Bug 7866 - TextCat: Improper language classification on URIs in plain/text
Summary: TextCat: Improper language classification on URIs in plain/text
Status: RESOLVED FIXED
Alias: None
Product: Spamassassin
Classification: Unclassified
Component: Plugins (show other bugs)
Version: 3.4.4
Hardware: PC Linux
: P2 normal
Target Milestone: Undefined
Assignee: SpamAssassin Developer Mailing List
URL:
Whiteboard:
Keywords:
Depends on:
Blocks:
 
Reported: 2020-10-26 01:45 UTC by JDunphy
Modified: 2020-11-02 18:15 UTC (History)
1 user (show)



Attachment Type Modified Status Actions Submitter/CLA Status

Note You need to log in before you can comment on or make changes to this bug.
Description JDunphy 2020-10-26 01:45:41 UTC
Textcat can improperly classify text including URI in the plain text portion of a message. Here is a sample that was tagged as UNWANTED_BODY_TEXT (classified as sk & cs for this example):

-------

Content-Type: text/plain; charset=UTF-8
Content-Transfer-Encoding: quoted-printable

A Weekly Review from AWS

Featured Announcements

Amazon Aurora enables dynamic resizing for database storage space          =
                                                                           =
                      =20
<https://email.awscloud.com/dc/KwqiTCOQ16Q1JCi3MdelD5Wf1a0xWVUzLJ8TEakWNHdl=
A7N3nIa2aQWviXRrQW0g0Nzk3qf9Jbd_7Br-VcC96_vVOrK4bJqlew1KGbdQmMLIlhsNLtVFFTo=
o0oG_f9iDbFtXhfHuZSrhIpoERCR4a4jOBbGd629KotGGay-7-sKFDTCWVGisnhbxOeaG-rBvct=
WHIpIaAIuHyhj21BdtQbvqu9vEkOLb4i9f5WJzjdvSttMrYY5mQQiiAxDzWx90K16R7A5hk3kuc=
4mmg5ogqliI9wKd7lBG1qX0Uis2H9tTvIbdKJhEU2XcxTXIVK0l2bb1qlYvipE7NL9dS516_m6n=
76Y0b_DoQp07kQfyQE3Cm-s5tpwt4oOzzjMzZvKLprHcLw3Lb7I6Pp_5WIyD-ze1ZmT5cFKEF7D=
C_c-BH24c5m2mByYrBLRlvBsCPRNQhAPdJZi-geOf6Jf9J_oeDFtxQwo1yU94FVAb3AB9MBU=3D=
/hOoW4pZ0lT000kthk000MCE>

--------

A fix would be to strip URIs from the body text before classification. 

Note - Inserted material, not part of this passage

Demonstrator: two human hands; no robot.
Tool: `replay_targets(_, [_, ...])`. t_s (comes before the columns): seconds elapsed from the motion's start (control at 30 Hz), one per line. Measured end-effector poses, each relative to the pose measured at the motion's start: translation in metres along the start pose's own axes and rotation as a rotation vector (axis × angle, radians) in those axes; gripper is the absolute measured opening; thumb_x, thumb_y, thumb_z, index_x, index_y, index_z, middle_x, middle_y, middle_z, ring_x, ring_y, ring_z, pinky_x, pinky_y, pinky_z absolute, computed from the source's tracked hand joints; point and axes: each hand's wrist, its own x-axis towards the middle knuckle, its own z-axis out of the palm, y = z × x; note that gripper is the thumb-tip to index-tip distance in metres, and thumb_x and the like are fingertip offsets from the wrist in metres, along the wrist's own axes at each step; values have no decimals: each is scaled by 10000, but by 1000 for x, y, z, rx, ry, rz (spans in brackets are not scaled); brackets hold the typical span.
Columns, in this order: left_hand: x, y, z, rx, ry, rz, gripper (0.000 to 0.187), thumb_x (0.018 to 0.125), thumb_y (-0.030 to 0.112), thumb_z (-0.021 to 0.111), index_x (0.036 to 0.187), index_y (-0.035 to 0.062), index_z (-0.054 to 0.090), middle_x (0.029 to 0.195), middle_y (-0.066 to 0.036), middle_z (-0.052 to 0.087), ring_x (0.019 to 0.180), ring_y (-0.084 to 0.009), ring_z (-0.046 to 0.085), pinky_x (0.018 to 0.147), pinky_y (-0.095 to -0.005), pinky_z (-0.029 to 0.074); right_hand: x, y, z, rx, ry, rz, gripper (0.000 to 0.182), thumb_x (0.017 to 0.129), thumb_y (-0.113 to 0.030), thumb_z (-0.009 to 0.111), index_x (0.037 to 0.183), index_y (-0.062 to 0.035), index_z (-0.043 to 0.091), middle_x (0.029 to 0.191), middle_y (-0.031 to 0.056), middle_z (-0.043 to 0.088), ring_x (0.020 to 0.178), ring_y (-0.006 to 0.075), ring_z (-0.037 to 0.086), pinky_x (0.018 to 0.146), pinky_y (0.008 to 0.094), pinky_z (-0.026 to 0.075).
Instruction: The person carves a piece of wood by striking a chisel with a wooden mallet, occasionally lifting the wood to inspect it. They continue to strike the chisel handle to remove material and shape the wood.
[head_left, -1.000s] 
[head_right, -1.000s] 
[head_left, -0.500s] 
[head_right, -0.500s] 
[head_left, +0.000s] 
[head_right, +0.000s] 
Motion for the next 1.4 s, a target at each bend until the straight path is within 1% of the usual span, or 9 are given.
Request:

  my $body = $msg->get_rendered_body_text_array();
  $body = join("\n", @{$body});
  $body =~ s/^Subject://i;

  # %%% Make sure that there are no URIs to be evaluated here.
  $body =~ s/https?:\/\/\S+//g;    # BUG fix
Comment 1 Giovanni Bechis 2020-11-02 18:15:52 UTC
A similar fix was present in trunk, now backported to 3.4 tree in r1883069.